### Task goal
Write the records out again in full, word for word.

(Records from a data source)
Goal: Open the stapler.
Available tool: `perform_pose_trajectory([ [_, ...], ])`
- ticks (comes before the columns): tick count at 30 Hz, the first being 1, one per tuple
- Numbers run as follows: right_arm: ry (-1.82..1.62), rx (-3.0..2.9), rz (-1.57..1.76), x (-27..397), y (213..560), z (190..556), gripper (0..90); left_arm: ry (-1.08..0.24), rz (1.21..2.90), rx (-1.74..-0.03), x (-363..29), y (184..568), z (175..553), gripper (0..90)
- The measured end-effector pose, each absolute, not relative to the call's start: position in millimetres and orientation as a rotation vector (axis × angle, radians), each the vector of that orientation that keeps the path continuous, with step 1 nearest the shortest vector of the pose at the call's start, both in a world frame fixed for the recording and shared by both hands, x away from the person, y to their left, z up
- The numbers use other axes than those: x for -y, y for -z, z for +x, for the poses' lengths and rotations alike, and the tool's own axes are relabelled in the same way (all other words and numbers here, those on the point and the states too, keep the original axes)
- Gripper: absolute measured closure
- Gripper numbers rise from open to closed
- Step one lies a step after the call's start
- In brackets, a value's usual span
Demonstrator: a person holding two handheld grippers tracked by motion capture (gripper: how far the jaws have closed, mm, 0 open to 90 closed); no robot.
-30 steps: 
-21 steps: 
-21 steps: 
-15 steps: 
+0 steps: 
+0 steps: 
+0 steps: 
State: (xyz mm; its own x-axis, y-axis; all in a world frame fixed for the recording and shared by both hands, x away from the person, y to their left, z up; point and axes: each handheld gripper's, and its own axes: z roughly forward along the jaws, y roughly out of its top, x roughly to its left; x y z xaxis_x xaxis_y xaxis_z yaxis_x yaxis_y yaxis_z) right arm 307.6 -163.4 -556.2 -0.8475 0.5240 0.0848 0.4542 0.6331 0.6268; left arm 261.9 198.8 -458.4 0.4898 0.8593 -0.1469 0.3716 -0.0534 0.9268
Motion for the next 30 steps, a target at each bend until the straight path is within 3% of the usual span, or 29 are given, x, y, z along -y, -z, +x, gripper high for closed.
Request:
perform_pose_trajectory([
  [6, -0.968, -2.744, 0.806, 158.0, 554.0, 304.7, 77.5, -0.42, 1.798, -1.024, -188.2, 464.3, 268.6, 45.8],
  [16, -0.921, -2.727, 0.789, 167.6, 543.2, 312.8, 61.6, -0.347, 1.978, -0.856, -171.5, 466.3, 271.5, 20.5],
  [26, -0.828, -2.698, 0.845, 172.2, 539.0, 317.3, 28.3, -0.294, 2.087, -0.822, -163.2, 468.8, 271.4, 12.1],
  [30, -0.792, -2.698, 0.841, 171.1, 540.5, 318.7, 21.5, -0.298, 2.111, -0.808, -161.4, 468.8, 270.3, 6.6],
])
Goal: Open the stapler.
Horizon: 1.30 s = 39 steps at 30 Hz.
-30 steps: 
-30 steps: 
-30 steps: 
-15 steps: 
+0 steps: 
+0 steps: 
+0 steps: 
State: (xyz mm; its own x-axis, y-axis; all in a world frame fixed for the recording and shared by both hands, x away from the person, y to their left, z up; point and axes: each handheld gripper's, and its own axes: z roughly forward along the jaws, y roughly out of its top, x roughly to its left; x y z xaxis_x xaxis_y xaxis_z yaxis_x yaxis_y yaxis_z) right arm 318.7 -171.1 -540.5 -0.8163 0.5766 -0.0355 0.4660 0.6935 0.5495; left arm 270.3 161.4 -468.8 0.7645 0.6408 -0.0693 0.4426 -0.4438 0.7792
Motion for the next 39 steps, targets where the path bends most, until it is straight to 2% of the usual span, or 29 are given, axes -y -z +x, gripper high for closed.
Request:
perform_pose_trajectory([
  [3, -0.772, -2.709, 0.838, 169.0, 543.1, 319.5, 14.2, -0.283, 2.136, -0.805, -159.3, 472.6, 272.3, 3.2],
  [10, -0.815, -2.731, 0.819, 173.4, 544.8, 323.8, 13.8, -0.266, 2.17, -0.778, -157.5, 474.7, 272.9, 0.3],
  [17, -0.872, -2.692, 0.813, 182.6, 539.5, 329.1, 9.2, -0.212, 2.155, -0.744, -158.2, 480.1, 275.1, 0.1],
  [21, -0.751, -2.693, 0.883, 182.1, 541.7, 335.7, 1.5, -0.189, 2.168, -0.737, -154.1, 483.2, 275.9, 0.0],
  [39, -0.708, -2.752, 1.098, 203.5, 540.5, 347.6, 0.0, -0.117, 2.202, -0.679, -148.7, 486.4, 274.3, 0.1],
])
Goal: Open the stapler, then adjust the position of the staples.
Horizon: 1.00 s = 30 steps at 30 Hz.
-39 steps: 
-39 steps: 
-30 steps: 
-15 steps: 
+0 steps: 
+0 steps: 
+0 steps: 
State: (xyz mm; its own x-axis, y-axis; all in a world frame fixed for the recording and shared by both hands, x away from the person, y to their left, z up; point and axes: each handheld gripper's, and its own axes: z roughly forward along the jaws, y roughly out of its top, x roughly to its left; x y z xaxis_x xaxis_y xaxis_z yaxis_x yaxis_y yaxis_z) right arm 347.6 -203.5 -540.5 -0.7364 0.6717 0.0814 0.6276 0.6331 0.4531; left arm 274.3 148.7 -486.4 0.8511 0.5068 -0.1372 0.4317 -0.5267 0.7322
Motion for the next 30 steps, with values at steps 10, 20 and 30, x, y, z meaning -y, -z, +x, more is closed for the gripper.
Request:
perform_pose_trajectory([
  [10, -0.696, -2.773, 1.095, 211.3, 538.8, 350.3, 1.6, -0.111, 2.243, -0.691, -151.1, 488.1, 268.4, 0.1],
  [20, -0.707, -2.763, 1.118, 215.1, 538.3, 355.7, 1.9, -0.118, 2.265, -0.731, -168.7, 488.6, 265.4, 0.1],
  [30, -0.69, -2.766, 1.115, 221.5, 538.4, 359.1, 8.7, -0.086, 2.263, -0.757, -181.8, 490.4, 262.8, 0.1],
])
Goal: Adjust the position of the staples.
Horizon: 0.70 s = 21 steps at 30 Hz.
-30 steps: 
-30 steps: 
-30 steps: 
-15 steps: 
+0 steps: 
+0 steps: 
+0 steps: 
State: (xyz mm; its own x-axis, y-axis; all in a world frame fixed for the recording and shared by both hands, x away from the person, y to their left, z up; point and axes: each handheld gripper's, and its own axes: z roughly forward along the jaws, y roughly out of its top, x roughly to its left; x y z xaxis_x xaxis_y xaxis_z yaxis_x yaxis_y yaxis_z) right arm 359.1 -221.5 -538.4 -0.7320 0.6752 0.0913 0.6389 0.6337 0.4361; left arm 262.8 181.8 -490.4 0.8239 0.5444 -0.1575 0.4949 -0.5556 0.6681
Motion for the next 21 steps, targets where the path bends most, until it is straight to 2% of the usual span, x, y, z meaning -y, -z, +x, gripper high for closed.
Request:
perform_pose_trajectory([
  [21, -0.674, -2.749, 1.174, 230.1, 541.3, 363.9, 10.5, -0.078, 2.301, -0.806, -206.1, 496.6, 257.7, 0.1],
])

### Exercise result
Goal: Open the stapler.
Available tool: `perform_pose_trajectory([ [_, ...], ])`
- ticks (comes before the columns): tick count at 30 Hz, the first being 1, one per tuple
- Numbers run as follows: right_arm: ry (-1.82..1.62), rx (-3.0..2.9), rz (-1.57..1.76), x (-27..397), y (213..560), z (190..556), gripper (0..90); left_arm: ry (-1.08..0.24), rz (1.21..2.90), rx (-1.74..-0.03), x (-363..29), y (184..568), z (175..553), gripper (0..90)
- The measured end-effector pose, each absolute, not relative to the call's start: position in millimetres and orientation as a rotation vector (axis × angle, radians), each the vector of that orientation that keeps the path continuous, with step 1 nearest the shortest vector of the pose at the call's start, both in a world frame fixed for the recording and shared by both hands, x away from the person, y to their left, z up
- The numbers use other axes than those: x for -y, y for -z, z for +x, for the poses' lengths and rotations alike, and the tool's own axes are relabelled in the same way (all other words and numbers here, those on the point and the states too, keep the original axes)
- Gripper: absolute measured closure
- Gripper numbers rise from open to closed
- Step one lies a step after the call's start
- In brackets, a value's usual span
Demonstrator: a person holding two handheld grippers tracked by motion capture (gripper: how far the jaws have closed, mm, 0 open to 90 closed); no robot.
-30 steps: 
-21 steps: 
-21 steps: 
-15 steps: 
+0 steps: 
+0 steps: 
+0 steps: 
State: (xyz mm; its own x-axis, y-axis; all in a world frame fixed for the recording and shared by both hands, x away from the person, y to their left, z up; point and axes: each handheld gripper's, and its own axes: z roughly forward along the jaws, y roughly out of its top, x roughly to its left; x y z xaxis_x xaxis_y xaxis_z yaxis_x yaxis_y yaxis_z) right arm 307.6 -163.4 -556.2 -0.8475 0.5240 0.0848 0.4542 0.6331 0.6268; left arm 261.9 198.8 -458.4 0.4898 0.8593 -0.1469 0.3716 -0.0534 0.9268
Motion for the next 30 steps, a target at each bend until the straight path is within 3% of the usual span, or 29 are given, x, y, z along -y, -z, +x, gripper high for closed.
Request:
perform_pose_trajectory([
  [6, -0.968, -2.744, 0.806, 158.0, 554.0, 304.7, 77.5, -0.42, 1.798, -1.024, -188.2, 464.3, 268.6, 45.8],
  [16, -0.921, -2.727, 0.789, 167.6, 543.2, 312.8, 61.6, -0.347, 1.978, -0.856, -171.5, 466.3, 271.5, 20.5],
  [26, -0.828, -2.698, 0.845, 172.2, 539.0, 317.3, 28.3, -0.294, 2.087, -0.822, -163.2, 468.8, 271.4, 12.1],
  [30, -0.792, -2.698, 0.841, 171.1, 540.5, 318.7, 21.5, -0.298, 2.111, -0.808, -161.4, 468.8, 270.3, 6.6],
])
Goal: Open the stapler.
Horizon: 1.30 s = 39 steps at 30 Hz.
-30 steps: 
-30 steps: 
-30 steps: 
-15 steps: 
+0 steps: 
+0 steps: 
+0 steps: 
State: (xyz mm; its own x-axis, y-axis; all in a world frame fixed for the recording and shared by both hands, x away from the person, y to their left, z up; point and axes: each handheld gripper's, and its own axes: z roughly forward along the jaws, y roughly out of its top, x roughly to its left; x y z xaxis_x xaxis_y xaxis_z yaxis_x yaxis_y yaxis_z) right arm 318.7 -171.1 -540.5 -0.8163 0.5766 -0.0355 0.4660 0.6935 0.5495; left arm 270.3 161.4 -468.8 0.7645 0.6408 -0.0693 0.4426 -0.4438 0.7792
Motion for the next 39 steps, targets where the path bends most, until it is straight to 2% of the usual span, or 29 are given, axes -y -z +x, gripper high for closed.
Request:
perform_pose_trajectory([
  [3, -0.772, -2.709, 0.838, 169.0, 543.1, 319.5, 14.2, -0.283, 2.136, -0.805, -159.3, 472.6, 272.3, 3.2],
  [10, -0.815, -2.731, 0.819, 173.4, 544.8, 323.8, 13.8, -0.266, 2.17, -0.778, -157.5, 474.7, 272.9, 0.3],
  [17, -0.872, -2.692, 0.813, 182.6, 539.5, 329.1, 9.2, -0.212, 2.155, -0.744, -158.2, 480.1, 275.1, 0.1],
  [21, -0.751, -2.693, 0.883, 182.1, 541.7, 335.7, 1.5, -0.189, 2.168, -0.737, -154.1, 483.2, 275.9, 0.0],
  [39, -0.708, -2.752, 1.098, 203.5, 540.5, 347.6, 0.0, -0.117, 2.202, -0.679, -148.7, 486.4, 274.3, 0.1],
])
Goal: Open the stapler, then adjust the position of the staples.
Horizon: 1.00 s = 30 steps at 30 Hz.
-39 steps: 
-39 steps: 
-30 steps: 
-15 steps: 
+0 steps: 
+0 steps: 
+0 steps: 
State: (xyz mm; its own x-axis, y-axis; all in a world frame fixed for the recording and shared by both hands, x away from the person, y to their left, z up; point and axes: each handheld gripper's, and its own axes: z roughly forward along the jaws, y roughly out of its top, x roughly to its left; x y z xaxis_x xaxis_y xaxis_z yaxis_x yaxis_y yaxis_z) right arm 347.6 -203.5 -540.5 -0.7364 0.6717 0.0814 0.6276 0.6331 0.4531; left arm 274.3 148.7 -486.4 0.8511 0.5068 -0.1372 0.4317 -0.5267 0.7322
Motion for the next 30 steps, with values at steps 10, 20 and 30, x, y, z meaning -y, -z, +x, more is closed for the gripper.
Request:
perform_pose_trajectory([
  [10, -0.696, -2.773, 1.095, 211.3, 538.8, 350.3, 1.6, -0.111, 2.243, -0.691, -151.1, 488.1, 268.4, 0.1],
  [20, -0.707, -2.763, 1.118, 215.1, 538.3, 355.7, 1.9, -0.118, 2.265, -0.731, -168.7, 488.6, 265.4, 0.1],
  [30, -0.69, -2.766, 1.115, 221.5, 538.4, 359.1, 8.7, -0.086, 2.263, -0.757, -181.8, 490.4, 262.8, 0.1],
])
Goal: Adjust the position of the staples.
Horizon: 0.70 s = 21 steps at 30 Hz.
-30 steps: 
-30 steps: 
-30 steps: 
-15 steps: 
+0 steps: 
+0 steps: 
+0 steps: 
State: (xyz mm; its own x-axis, y-axis; all in a world frame fixed for the recording and shared by both hands, x away from the person, y to their left, z up; point and axes: each handheld gripper's, and its own axes: z roughly forward along the jaws, y roughly out of its top, x roughly to its left; x y z xaxis_x xaxis_y xaxis_z yaxis_x yaxis_y yaxis_z) right arm 359.1 -221.5 -538.4 -0.7320 0.6752 0.0913 0.6389 0.6337 0.4361; left arm 262.8 181.8 -490.4 0.8239 0.5444 -0.1575 0.4949 -0.5556 0.6681
Motion for the next 21 steps, targets where the path bends most, until it is straight to 2% of the usual span, x, y, z meaning -y, -z, +x, gripper high for closed.
Request:
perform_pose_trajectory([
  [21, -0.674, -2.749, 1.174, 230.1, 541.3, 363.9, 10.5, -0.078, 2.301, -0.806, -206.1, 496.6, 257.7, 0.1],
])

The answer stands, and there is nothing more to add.